De retour dans le Boundou… Apiculteur un jour, apiculteur toujours !
Publié le 20 Janvier 2025
Tout commença un soir d’automne dans la brousse de Koussan il y a maintenant bien longtemps…
Abdoulaye, mon guide à l’époque, voulait épater la jeune volontaire fraîchement débardée de France que j’étais, en m’emmenant récolter du miel dans un baobab proche du village. Appâtée par l’envie de tartiner mon pain de miel sauvage (oui, je mangeais encore du gluten en ce temps-là, c’était une autre vie !), et toute excitée par l’aventure que cela représentait, je suivis Abdoulaye en pleine nuit, sans combinaison, sans matériel et sans réfléchir…

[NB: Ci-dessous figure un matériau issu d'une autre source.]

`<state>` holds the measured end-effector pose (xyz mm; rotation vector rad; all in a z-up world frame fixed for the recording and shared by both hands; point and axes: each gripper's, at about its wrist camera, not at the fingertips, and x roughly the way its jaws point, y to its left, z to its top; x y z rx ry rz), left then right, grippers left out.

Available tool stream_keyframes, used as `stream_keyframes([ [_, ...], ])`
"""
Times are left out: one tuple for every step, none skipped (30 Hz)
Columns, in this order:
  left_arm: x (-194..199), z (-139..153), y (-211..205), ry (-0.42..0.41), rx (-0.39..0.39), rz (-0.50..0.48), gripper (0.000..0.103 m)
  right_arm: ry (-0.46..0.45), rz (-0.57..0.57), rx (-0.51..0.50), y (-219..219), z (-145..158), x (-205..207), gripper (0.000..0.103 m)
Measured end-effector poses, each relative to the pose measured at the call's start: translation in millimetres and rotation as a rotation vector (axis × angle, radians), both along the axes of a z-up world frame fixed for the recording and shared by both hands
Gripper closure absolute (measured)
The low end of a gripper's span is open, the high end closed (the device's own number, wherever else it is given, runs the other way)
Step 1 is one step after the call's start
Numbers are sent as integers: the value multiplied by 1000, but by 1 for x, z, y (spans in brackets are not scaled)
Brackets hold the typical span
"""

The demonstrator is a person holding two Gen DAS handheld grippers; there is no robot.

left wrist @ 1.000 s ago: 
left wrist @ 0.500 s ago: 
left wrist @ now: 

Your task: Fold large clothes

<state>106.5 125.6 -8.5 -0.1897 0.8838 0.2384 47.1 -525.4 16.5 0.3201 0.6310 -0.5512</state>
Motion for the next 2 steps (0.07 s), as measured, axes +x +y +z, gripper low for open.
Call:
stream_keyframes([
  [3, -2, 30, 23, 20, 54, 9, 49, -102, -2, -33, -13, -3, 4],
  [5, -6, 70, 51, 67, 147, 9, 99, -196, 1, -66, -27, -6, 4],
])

Evidemment, récolter une colonie d’abeilles sauvages de manière traditionnelle demande d’autres préparatifs : torche enflammée et coupe-coupe ! J’ai donc observé avec effroi Abdoulaye et un vieil apiculteur chasser les abeilles à l’aide de leur torche enflammée et entailler l’intérieur du baobab pour accéder au trésor. Un vrai carnage, mais qui aura au moins eu comme conséquence d’attiser ma curiosité pour les abeilles et le métier d’apiculteur.
C’est donc dans le cadre des actions de développement de la Réserve Naturelle Communautaire (RNC) du Boundou que j’ai découvert l’apiculture aux côtés des populations locales. Après une première formation d’un groupe de 25 apiculteurs en 2010, une centaine de ruches fut installée dans différents sites de la réserve. Au fil des années, les formations se poursuivirent, le nombre d’apiculteurs augmenta et le miel du Boundou commença à se faire connaître localement.
Premières bouteilles du miel « Limbam Boundou », le miel pur du Boundou. Admirez la diversité du miel récolté le même jour dans un même rucher !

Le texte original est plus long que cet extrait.